"""

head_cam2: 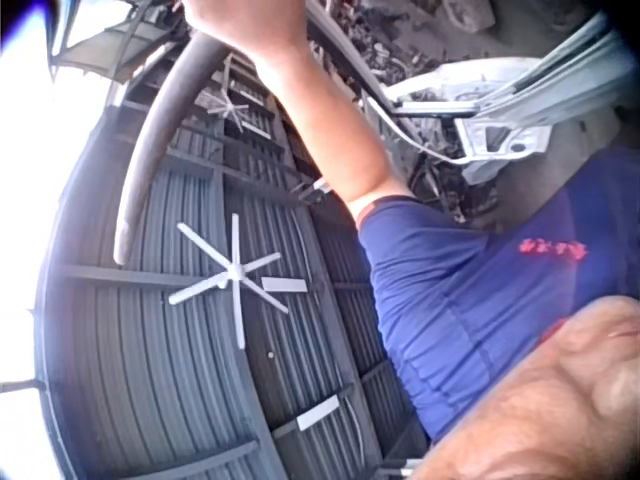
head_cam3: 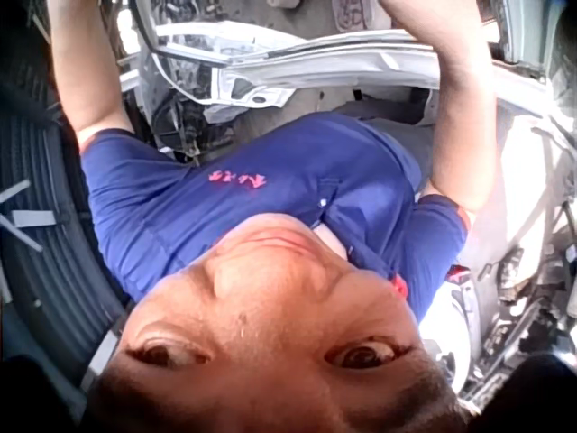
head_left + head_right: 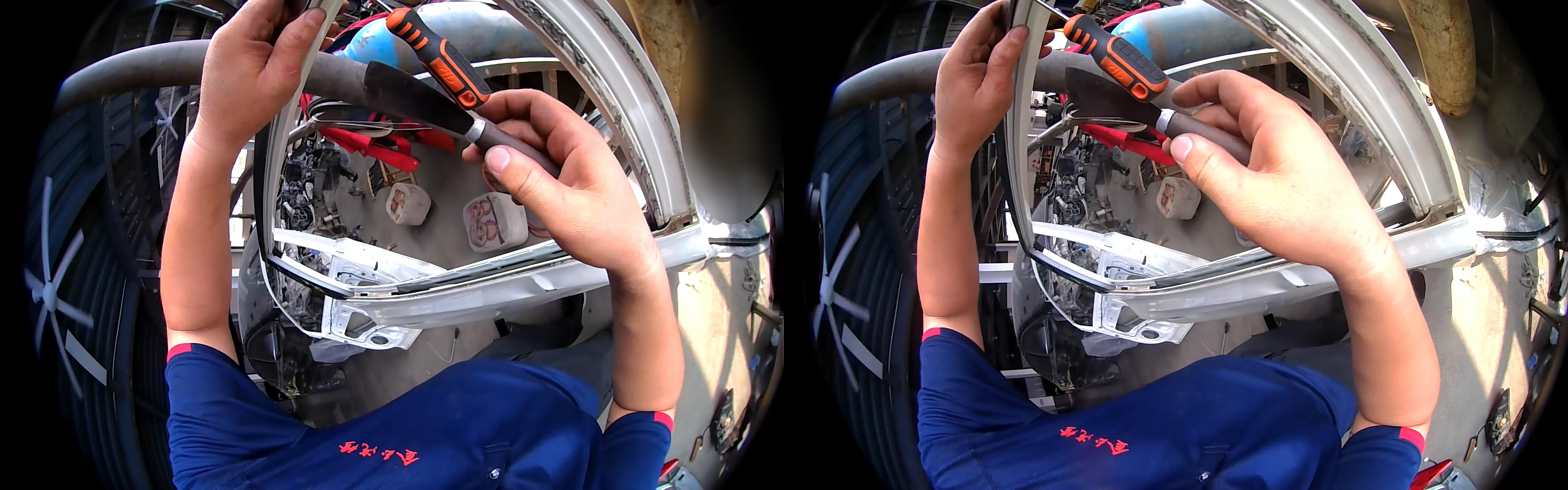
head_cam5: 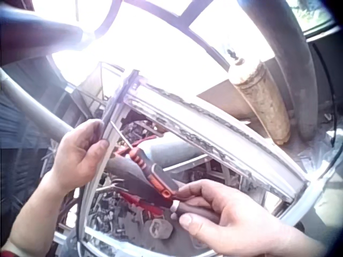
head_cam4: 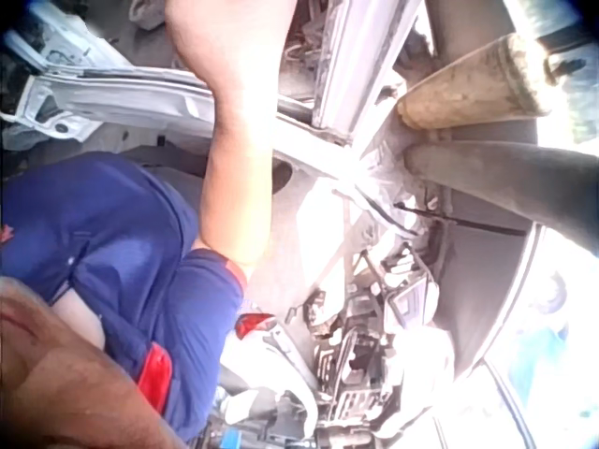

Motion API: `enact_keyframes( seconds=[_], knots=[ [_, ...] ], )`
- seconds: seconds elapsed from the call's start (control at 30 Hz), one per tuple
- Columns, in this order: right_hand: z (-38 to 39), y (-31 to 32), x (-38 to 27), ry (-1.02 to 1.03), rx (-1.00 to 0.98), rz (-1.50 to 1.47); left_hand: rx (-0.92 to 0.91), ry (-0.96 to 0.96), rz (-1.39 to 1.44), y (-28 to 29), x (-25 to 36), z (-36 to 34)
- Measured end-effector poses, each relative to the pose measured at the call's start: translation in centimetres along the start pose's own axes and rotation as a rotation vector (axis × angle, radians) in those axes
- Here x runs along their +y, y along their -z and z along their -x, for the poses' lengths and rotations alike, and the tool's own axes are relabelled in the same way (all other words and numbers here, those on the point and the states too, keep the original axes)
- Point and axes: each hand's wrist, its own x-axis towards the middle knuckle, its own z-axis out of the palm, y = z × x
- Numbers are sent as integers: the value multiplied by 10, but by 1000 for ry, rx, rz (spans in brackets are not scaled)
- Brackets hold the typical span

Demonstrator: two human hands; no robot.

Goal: The person uses a screwdriver to pry and remove a rubber weatherstrip from a white car door frame. They work along the length of the frame, carefully separating the rubber seal from the metal channel. The person then uses a scraper tool to clean the channel and remove debris before inspecting the removed rubber strip.

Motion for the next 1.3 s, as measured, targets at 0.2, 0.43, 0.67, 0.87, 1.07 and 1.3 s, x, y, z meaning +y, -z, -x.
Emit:
enact_keyframes(
  seconds=[0.2, 0.43, 0.67, 0.87, 1.07, 1.3],
  knots=[
    [-9, -20, 14, -5, 16, -273, -16, 19, 132, -4, 0, 4],
    [-31, -21, 16, 72, 98, -300, -129, 85, 588, 11, -39, 16],
    [-41, -14, 18, 95, 38, -306, 31, 102, 308, 2, -33, 28],
    [-43, -9, 12, 61, -25, -316, -66, 155, 260, 6, -29, 30],
    [-42, -7, 11, 72, -8, -304, -71, 160, 257, 4, -25, 27],
    [-49, 1, 9, 108, -48, -246, -4, 170, 287, 0, -32, 30]
  ],
)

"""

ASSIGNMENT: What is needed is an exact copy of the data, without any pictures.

RESULT FOR THIS EXERCISE:
head_cam2: 
head_cam3: 
head_left + head_right: 
head_cam5: 
head_cam4: 

Motion API: `enact_keyframes( seconds=[_], knots=[ [_, ...] ], )`
- seconds: seconds elapsed from the call's start (control at 30 Hz), one per tuple
- Columns, in this order: right_hand: z (-38 to 39), y (-31 to 32), x (-38 to 27), ry (-1.02 to 1.03), rx (-1.00 to 0.98), rz (-1.50 to 1.47); left_hand: rx (-0.92 to 0.91), ry (-0.96 to 0.96), rz (-1.39 to 1.44), y (-28 to 29), x (-25 to 36), z (-36 to 34)
- Measured end-effector poses, each relative to the pose measured at the call's start: translation in centimetres along the start pose's own axes and rotation as a rotation vector (axis × angle, radians) in those axes
- Here x runs along their +y, y along their -z and z along their -x, for the poses' lengths and rotations alike, and the tool's own axes are relabelled in the same way (all other words and numbers here, those on the point and the states too, keep the original axes)
- Point and axes: each hand's wrist, its own x-axis towards the middle knuckle, its own z-axis out of the palm, y = z × x
- Numbers are sent as integers: the value multiplied by 10, but by 1000 for ry, rx, rz (spans in brackets are not scaled)
- Brackets hold the typical span

Demonstrator: two human hands; no robot.

Goal: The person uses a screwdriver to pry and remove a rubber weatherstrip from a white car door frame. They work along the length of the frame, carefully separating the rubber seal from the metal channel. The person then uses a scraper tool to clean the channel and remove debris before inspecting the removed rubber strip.

Motion for the next 1.3 s, as measured, targets at 0.2, 0.43, 0.67, 0.87, 1.07 and 1.3 s, x, y, z meaning +y, -z, -x.
Emit:
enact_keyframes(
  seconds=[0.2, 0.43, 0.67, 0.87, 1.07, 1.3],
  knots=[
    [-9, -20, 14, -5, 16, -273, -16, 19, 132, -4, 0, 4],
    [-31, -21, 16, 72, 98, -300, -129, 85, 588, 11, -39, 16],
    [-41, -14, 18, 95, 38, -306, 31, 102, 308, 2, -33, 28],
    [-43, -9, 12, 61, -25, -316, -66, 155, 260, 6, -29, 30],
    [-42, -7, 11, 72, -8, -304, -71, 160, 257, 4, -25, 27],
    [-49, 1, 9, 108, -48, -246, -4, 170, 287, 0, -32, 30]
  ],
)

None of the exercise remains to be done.